_INSTRUCTIONS TO FOLLOW_.
In the entries below, find the line with "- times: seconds" and the line with "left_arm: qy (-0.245"; give again those lines and every line between them, exactly.
EXTRACTED ENTRIES section start
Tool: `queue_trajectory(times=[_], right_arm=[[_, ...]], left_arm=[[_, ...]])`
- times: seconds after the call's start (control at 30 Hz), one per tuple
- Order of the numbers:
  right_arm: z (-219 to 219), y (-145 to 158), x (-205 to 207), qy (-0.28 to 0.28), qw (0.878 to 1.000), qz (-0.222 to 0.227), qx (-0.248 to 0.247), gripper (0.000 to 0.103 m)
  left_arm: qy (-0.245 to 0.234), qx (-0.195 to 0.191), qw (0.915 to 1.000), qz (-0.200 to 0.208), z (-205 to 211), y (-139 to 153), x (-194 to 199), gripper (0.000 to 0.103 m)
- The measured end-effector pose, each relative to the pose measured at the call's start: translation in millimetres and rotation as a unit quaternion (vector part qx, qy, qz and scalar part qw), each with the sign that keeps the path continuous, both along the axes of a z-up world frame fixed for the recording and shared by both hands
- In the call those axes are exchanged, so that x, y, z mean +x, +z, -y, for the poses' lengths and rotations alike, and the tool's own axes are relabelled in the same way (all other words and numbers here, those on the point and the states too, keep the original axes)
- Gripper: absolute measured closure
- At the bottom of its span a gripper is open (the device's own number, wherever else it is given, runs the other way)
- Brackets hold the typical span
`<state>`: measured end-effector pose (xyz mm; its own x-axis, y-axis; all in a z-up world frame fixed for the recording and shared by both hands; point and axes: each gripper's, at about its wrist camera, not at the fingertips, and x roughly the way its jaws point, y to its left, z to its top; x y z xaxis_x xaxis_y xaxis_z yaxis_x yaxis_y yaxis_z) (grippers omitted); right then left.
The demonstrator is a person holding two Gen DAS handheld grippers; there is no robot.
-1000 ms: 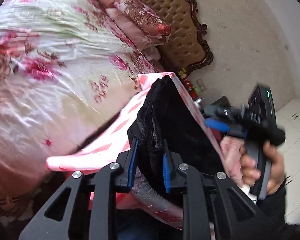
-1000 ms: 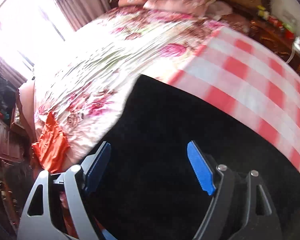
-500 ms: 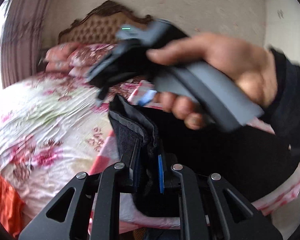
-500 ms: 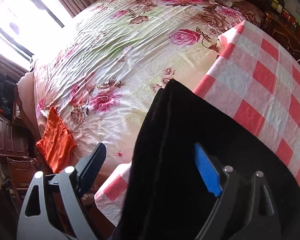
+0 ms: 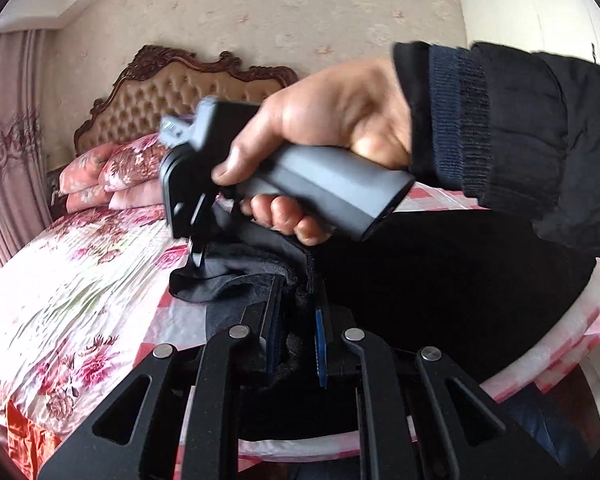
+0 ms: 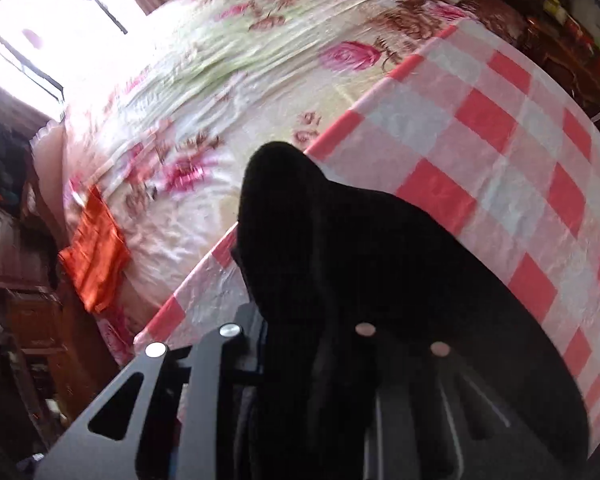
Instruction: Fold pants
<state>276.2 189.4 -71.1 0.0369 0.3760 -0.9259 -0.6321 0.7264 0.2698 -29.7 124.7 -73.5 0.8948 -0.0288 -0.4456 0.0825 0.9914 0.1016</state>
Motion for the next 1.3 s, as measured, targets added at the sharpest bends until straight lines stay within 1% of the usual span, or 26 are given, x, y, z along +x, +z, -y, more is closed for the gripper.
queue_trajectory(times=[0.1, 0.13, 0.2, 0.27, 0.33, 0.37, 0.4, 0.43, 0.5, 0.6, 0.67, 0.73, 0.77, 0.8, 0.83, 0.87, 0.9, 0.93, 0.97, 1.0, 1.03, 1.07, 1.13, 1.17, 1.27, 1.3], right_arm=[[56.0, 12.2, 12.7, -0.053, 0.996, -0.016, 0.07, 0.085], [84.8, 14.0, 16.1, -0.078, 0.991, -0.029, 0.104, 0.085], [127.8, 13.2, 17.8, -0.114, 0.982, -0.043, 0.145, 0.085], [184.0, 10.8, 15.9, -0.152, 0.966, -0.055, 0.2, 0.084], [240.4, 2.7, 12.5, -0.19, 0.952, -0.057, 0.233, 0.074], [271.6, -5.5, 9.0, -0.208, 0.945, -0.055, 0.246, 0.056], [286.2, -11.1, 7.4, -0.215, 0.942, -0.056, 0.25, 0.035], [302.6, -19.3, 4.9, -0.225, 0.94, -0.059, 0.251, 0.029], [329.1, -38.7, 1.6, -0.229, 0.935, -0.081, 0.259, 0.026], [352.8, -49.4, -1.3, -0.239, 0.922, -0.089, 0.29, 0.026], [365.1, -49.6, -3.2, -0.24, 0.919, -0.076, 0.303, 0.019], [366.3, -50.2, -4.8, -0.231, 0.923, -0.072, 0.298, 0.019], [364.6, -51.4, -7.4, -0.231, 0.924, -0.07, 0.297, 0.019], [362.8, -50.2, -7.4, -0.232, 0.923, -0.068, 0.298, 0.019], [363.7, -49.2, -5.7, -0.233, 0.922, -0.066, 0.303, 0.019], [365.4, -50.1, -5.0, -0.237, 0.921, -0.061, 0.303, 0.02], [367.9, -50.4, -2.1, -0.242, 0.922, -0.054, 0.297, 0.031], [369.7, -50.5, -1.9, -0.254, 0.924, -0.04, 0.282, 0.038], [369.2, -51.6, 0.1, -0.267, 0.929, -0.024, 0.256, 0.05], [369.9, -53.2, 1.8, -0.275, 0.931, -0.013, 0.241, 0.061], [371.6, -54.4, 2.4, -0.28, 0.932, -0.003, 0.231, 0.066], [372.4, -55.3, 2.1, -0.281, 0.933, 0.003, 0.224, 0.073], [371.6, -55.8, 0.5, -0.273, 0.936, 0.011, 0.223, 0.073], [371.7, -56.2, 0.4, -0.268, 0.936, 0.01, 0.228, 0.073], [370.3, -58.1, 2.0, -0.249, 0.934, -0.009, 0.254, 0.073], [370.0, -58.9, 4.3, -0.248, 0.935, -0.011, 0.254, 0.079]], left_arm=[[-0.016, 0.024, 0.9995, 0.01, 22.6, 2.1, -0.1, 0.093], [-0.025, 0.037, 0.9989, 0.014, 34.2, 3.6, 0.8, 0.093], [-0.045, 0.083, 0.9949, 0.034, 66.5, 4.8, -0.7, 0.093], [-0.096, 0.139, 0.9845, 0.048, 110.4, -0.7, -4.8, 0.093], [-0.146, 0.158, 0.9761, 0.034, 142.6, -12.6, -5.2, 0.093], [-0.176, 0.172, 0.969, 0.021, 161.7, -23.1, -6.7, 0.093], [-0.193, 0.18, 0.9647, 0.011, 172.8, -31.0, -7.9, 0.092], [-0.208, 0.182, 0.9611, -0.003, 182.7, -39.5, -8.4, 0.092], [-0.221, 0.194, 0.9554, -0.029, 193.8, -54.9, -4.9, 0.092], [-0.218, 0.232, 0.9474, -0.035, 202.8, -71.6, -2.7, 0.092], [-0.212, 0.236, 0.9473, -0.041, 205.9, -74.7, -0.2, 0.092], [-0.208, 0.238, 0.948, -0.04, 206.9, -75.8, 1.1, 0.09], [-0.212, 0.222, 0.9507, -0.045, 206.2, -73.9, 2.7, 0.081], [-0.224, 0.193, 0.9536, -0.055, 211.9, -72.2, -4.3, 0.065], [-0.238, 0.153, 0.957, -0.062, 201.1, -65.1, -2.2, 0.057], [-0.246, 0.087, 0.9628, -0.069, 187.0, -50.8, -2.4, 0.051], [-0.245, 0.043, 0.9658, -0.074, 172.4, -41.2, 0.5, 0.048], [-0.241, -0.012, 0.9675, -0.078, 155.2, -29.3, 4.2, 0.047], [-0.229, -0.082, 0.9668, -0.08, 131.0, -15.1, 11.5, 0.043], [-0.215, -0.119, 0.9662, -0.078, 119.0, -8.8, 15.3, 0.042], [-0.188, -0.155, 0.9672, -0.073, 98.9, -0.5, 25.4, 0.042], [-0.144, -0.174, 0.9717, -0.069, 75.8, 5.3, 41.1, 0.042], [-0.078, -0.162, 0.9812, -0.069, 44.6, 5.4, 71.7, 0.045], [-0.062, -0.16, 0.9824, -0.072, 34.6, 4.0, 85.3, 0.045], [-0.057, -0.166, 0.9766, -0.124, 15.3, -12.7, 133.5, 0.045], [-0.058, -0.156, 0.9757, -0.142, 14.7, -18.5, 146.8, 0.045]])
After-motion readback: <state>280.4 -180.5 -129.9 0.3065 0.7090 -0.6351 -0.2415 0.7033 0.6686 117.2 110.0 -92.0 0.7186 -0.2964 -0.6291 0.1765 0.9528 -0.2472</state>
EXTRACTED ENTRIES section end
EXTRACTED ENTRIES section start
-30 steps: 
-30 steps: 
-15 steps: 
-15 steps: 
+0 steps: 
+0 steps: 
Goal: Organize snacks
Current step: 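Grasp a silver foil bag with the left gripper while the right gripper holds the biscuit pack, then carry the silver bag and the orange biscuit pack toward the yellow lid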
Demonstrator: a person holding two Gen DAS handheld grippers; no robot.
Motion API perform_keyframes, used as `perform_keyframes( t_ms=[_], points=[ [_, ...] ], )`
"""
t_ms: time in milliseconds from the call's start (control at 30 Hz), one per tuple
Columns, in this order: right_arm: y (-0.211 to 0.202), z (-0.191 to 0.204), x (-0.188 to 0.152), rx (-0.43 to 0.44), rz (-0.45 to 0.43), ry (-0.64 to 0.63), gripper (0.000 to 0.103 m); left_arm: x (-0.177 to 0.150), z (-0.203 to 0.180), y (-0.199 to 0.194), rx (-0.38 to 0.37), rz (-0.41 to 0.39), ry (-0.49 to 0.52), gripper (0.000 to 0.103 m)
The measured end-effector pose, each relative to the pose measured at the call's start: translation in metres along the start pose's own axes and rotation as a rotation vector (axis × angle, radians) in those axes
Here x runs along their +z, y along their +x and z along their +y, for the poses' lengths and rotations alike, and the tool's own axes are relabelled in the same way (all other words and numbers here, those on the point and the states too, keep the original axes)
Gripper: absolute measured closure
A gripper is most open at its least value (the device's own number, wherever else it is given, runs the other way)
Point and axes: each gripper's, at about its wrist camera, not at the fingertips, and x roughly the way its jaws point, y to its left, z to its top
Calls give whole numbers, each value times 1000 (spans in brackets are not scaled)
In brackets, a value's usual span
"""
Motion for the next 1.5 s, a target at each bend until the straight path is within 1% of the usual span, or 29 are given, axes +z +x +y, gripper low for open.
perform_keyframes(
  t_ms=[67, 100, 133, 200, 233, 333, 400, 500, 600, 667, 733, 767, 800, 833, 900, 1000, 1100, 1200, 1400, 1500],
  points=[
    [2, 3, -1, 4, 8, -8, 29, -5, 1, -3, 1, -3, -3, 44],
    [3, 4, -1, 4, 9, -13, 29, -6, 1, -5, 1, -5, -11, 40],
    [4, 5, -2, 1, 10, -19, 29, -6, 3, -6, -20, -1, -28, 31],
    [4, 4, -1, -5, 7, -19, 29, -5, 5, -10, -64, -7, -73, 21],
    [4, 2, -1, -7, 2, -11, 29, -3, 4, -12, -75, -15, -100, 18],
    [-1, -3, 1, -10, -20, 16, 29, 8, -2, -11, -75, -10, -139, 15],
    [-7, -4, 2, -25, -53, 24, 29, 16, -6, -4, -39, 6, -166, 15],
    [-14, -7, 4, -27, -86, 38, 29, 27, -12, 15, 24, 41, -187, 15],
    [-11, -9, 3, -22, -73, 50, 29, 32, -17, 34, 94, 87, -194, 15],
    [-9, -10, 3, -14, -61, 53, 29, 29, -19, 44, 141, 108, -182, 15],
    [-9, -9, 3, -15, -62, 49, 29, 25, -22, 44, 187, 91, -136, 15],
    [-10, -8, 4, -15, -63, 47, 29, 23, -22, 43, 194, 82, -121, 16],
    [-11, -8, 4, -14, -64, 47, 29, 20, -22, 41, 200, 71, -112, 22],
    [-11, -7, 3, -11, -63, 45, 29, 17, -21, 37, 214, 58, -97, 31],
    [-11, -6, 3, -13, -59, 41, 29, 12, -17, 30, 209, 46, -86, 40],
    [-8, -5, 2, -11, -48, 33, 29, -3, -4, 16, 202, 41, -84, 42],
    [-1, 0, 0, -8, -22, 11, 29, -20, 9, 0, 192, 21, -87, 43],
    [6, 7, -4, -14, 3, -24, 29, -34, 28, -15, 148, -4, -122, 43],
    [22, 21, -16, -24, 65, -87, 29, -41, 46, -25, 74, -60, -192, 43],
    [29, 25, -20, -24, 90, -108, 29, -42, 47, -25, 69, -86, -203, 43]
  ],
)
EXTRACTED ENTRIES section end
_TASK OUTPUT_.
- times: seconds after the call's start (control at 30 Hz), one per tuple
- Order of the numbers:
  right_arm: z (-219 to 219), y (-145 to 158), x (-205 to 207), qy (-0.28 to 0.28), qw (0.878 to 1.000), qz (-0.222 to 0.227), qx (-0.248 to 0.247), gripper (0.000 to 0.103 m)
  left_arm: qy (-0.245 to 0.234), qx (-0.195 to 0.191), qw (0.915 to 1.000), qz (-0.200 to 0.208), z (-205 to 211), y (-139 to 153), x (-194 to 199), gripper (0.000 to 0.103 m)

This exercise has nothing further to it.